Methodologies used for the Optimisation of Radiation Doses applied in Stereotactic Radiosurgery of a Brain Tumor



Abstract

Objective: Stereotactic Radiosurgery is a treatment modality applied on patient with single or multiple metastases. Brain metastases were detected approximately in 20-40% of cancer patients and it becomes mainly the reason of high risk of mortality because of various reasons, including factors related to the damage over the risk organs, history of patients, etc. The aim of this study is to study various dosimetry plans and efficiency of Stereotactic Radiosurgery (SRS) for single tumor and multiple metastases in brain and develop novel methodology to optimize delivered radiation doses with the target interest given to the critical tissues and risk anatomies.
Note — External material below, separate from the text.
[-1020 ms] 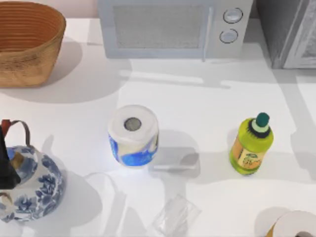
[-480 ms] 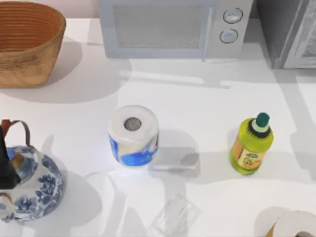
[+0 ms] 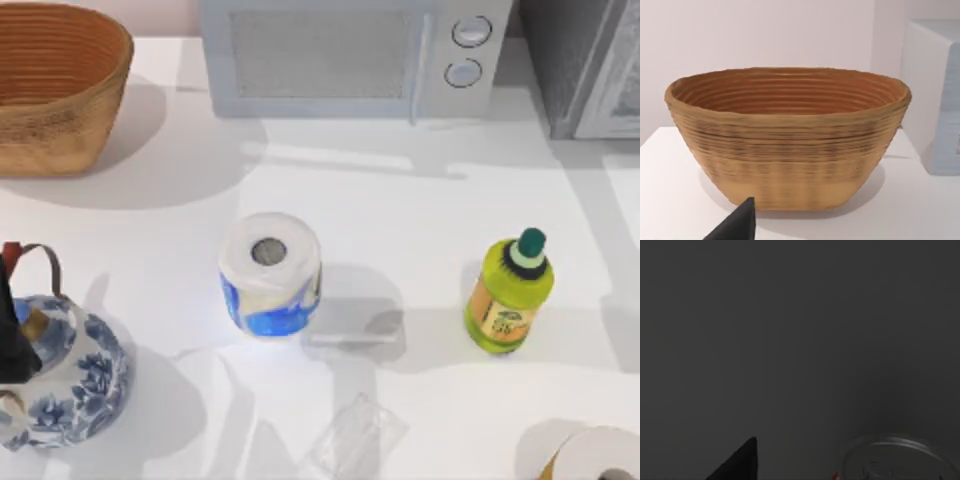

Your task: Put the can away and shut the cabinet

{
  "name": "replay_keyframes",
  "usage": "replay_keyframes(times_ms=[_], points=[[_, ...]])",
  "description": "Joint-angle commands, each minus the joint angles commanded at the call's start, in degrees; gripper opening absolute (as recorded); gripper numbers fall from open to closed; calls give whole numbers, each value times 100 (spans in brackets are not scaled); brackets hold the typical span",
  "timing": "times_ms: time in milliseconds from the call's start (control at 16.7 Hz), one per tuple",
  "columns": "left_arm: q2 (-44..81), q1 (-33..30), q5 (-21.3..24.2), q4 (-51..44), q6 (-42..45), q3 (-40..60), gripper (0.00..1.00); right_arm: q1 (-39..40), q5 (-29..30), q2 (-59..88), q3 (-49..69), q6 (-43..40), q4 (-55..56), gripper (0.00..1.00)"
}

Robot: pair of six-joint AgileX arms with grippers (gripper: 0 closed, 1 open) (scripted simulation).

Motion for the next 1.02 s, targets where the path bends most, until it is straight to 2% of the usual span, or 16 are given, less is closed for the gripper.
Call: replay_keyframes(times_ms=[300,780,1020], points=[[0,0,0,0,0,0,100,-42,-338,-2304,-2660,-133,891,100],[0,0,0,0,0,0,100,-196,-686,-6809,-9184,-146,2349,100],[0,0,0,0,0,0,100,-319,-683,-8764,-11904,-96,2884,100]])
Methods: Study was performed on the bases of (n=35) of oncological patients with single tumor (n=0) and multiple metastases (n=23) treated on multiple photon and electron energy TrueBeam and EDGE with the fusion of images of high resolution CT guided simulator and 3T MRI. Size of the target varies from (22mm) to (29mm). Age of patients: (42-70). Treatment was conducted with parameters: MV=6FFF, MU=2400, number of fractions =5, total dose=30, total treatment time is approximately (3min) and Isodose volume VpDGy was (27) and comparable to international standards. QA/QC was performed with the LUCI phantom  with set up parameters: ( PDD, OAR, Scatter factor ). Statistical analysis were performed using Box and Whisker analysis and regression models.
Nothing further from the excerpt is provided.